The first part of this series appeared yesterday, June 20.
By Jack Grimm
I walk down Wall Street from the St. Vincent Center to 5th Street, where I meet Bobby, a sixty-year-old African American who sleeps in a bed on the sidewalk not far from the intersection of 5th and Wall. He invites me to sit beside him on his bed, which has a grey woolen comforter pulled over it. “I was raised by my grandmother, because my mom and my stepfather, we didn’t get along.” Born in Chicago, he lived with great-aunts and uncles, while his grandmother looked for work. “I lived in Mississippi, I lived in Texas, I lived in Pennsylvania, Indiana, I lived in Missouri…We’d go to a sister’s house, stay there. Brother’s house, stay there. We just moved around. It was real depressing, it pushes your mind on the edge of no direction, because if you ain’t got a role model, or somebody that’s kind of a role model…you ain’t never gonna be much of nothing, unless it’s the will of God.”

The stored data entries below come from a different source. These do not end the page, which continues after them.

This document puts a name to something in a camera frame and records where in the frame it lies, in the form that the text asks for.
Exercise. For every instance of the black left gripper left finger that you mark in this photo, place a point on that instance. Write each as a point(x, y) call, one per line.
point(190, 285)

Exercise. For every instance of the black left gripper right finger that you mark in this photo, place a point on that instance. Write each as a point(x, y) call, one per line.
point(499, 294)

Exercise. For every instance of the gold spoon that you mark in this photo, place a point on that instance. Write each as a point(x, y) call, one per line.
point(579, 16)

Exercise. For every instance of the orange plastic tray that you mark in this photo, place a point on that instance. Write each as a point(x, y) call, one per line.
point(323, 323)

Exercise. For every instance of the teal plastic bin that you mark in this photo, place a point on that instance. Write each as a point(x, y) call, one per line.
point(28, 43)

Bobby has lived in and out of the Los Angeles area for the last thirty years, but returned most recently in the ‘90s. He says he’s been sleeping on 5th Street for quite a while, and that he wants to move into one of the apartment buildings which stand across the road from where we’re talking. But he believes the system is against him. “There ain’t enough jobs, there ain’t enough benefits…The system is forcing people into this poverty to keep from helping them, because its easy for them to let you die right out here.

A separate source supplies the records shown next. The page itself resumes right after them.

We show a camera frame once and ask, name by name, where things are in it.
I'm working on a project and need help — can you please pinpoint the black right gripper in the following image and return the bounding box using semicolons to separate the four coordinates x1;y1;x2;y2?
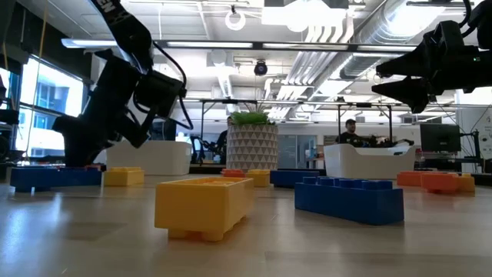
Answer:
371;41;492;115

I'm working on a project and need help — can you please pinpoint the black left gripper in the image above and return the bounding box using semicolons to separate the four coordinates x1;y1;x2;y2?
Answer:
52;48;155;169

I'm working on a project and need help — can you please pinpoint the yellow building block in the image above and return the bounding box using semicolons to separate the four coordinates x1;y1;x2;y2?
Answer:
102;166;145;188
457;173;477;194
154;175;255;243
244;169;271;189

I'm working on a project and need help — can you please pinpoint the small blue building block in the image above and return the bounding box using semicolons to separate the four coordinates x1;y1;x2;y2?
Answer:
9;167;53;193

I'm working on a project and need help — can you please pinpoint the black computer monitor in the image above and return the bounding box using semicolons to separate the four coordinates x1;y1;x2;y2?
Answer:
150;120;178;142
419;123;462;153

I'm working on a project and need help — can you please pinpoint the white plastic bin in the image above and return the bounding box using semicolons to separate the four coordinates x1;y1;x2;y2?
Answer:
105;139;193;177
324;142;417;180

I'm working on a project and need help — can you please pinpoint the large window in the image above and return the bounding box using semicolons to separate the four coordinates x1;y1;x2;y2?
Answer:
0;53;86;161

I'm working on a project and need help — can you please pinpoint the person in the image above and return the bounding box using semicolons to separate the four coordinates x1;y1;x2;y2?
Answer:
334;118;370;146
215;116;234;165

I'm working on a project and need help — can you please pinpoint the long linear ceiling light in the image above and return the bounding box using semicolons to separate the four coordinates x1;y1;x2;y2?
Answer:
60;37;418;54

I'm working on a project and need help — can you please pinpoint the succulent in patterned pot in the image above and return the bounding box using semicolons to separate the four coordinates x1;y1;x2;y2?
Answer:
225;102;279;173

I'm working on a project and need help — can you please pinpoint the white round ceiling fixture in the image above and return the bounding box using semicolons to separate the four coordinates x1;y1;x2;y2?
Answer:
224;9;247;32

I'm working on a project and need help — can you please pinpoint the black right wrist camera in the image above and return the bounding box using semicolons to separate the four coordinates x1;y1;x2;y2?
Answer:
424;21;464;57

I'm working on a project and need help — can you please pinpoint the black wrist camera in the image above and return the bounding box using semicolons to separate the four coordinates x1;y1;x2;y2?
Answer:
132;70;188;118
424;21;464;57

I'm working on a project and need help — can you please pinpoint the black metal workstation frame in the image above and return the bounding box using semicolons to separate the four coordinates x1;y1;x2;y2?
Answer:
337;102;394;144
199;98;259;155

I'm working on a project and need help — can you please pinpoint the silver ventilation duct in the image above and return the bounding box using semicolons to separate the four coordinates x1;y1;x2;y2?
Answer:
337;0;427;80

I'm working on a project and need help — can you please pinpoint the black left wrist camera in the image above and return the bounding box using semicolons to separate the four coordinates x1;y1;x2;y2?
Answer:
132;70;188;118

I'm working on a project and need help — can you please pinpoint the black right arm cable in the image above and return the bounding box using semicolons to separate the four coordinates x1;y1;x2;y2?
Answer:
459;0;474;39

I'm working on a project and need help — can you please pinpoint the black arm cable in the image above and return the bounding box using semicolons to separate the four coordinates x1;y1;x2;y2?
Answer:
151;40;194;131
459;0;474;39

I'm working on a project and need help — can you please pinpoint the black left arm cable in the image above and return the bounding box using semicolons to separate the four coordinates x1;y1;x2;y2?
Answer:
151;40;194;131

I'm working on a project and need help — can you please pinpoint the black frame machine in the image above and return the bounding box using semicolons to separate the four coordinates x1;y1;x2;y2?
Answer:
459;129;486;174

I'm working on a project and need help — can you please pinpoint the black aluminium table frame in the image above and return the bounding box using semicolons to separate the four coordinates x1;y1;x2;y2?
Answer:
190;164;326;177

“Look up and down the street, you think these people like lying on hard cement, and lying on a flimsy tent which someone can stick a pin through if they want to? It makes you feel like you ain’t got no energy in you, after you sleep on the cement, and walk on it all day, it drains the energy out of you.”

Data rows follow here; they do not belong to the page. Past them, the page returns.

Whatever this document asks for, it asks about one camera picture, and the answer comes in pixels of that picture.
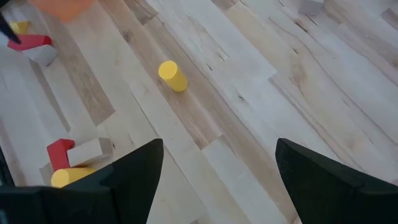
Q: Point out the yellow wooden cube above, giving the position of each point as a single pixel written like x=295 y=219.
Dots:
x=20 y=27

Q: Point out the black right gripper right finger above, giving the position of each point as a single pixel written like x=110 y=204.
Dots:
x=326 y=193

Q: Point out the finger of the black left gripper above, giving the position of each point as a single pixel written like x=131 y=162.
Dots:
x=7 y=29

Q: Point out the orange translucent plastic bin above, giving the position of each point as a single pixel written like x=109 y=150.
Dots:
x=62 y=7

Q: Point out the yellow wooden cylinder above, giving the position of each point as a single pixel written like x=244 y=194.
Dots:
x=172 y=77
x=66 y=176

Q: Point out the long natural wooden block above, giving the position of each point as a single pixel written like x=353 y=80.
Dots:
x=42 y=54

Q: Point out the long red wooden block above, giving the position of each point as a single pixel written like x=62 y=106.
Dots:
x=29 y=42

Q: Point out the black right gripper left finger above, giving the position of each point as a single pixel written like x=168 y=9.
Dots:
x=124 y=193

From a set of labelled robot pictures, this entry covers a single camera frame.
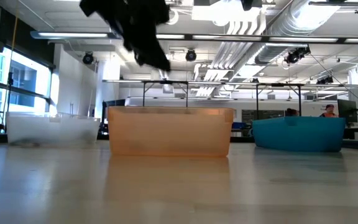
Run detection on teal plastic bin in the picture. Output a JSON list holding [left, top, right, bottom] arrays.
[[252, 116, 347, 153]]

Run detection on yellow hanging cord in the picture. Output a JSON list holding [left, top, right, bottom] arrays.
[[11, 17, 19, 53]]

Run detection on white ceiling baffles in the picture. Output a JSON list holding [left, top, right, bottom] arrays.
[[194, 11, 269, 98]]

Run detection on orange plastic bin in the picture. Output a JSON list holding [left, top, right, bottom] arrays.
[[106, 106, 234, 157]]

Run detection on black cart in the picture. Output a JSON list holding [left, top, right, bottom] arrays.
[[97, 98, 126, 141]]

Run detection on long ceiling light bar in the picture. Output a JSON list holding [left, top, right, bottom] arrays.
[[29, 30, 358, 44]]

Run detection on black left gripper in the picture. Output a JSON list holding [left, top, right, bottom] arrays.
[[79, 0, 171, 72]]

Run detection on black metal frame stand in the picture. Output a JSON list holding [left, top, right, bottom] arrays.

There are tents directly to the right and the left of us as we sit on Bobby’s bed, and across the street I see four more set up in a row along the sidewalk. As we’re speaking, a woman walks by, talking angrily to herself. The street smells like urine, and the sidewalks are full of people. A man comes by, selling sausages from Trader Joe’s wholesale to the people living on the street. Ray, a man who moved to Los Angeles from Georgia in 1978, tells me he’s lived on the streets since 1994. He’s eating candy as we speak, because he hasn’t had breakfast this morning.
Bobby has applied to live in an apartment. “Basically, you’ve got to have ID, which I don’t have. You got to have a social security card, which I don’t have. So, that’s what I’m working on trying to get right now. Then I’ll take it down to that tenement, and they’ll sign me up. But then, after you get signed up, it might be six months till you get in still.” According to Trey at the Cardinal Manning Center, six months may even be an optimistic number.
Bobby does not blame anyone else for his predicament. “I blame myself for everything that’s happened to me. It ain’t your fault, or anybody else’s fault. It’s my fault.” When I ask what he’s proud of in his life, he answers, “Not really too much of nothing, but I praise God that I’m here, to witness this day. That’s the most important thing! What else? You ain’t gonna take nothing else with you! You didn’t bring nothing here with you!”